16 And this also is a severe evil— Just exactly as he came, so shall he go. And what profit has he who has labored for the wind? 17 All his days he also eats in darkness, and he has much sorrow and sickness and anger. (Ecclesiastes 5:16–17, NKJV)

Laboring for the wind. That is what Solomon said a person does who hoards wealth. He should know; he was extremely wealthy (Ecclesiastes 2:8). He observed that riches never satisfy the soul, yet they certainly increase problems (Ecclesiastes 5:10-12). Solomon observed how misfortune takes away the miser’s storehouse (5:13-14). Like Solomon, you will not take one bit of your earthly wealth with you when you die (5:15).

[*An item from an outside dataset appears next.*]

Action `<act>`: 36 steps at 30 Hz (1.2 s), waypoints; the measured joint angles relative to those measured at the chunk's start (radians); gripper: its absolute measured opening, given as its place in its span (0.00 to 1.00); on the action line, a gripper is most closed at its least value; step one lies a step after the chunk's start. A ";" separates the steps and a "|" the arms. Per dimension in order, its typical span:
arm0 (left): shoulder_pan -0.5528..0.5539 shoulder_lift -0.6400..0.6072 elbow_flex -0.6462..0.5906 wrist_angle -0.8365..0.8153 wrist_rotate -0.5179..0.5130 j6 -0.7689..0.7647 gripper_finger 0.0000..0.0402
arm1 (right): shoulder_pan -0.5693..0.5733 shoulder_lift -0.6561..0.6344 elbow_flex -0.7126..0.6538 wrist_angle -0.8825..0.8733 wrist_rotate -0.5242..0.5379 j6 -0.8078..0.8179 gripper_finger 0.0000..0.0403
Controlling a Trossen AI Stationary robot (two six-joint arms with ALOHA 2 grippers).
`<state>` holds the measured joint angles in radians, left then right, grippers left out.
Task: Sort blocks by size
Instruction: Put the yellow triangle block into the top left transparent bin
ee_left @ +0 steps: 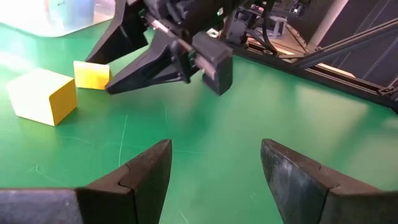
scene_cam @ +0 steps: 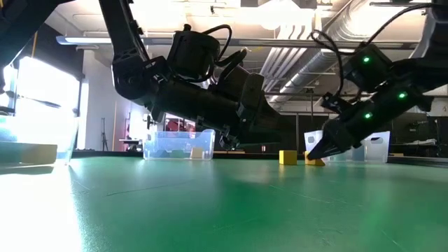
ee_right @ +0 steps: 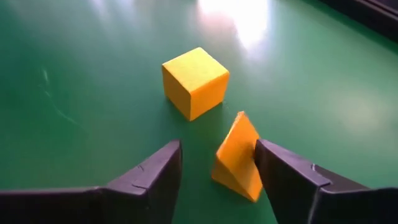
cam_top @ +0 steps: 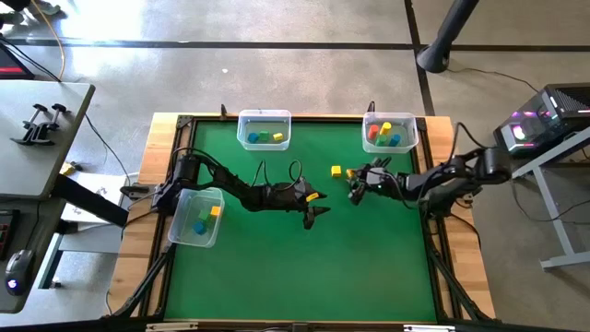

Why then should you make the abundance of earthly riches your motive and aim in life? It is truly tragic to watch the money-driven person trying to catch the wind, deceived in the hope that by tearing down his barns and building bigger ones, his soul’s longing for contentment will be satisfied (Lk. 12:18-21). Genuine contentment comes from being “rich toward God,” regardless of the amount of money and things one possesses (Luke 12:21-23, 31; Hebrews 13:5). Be rich toward God. That perspective enables you to lay up treasure in heaven (Matthew. 6:19-21). “He who trusts in his riches will fall, but the righteous will flourish like foliage” (Proverbs 11:28).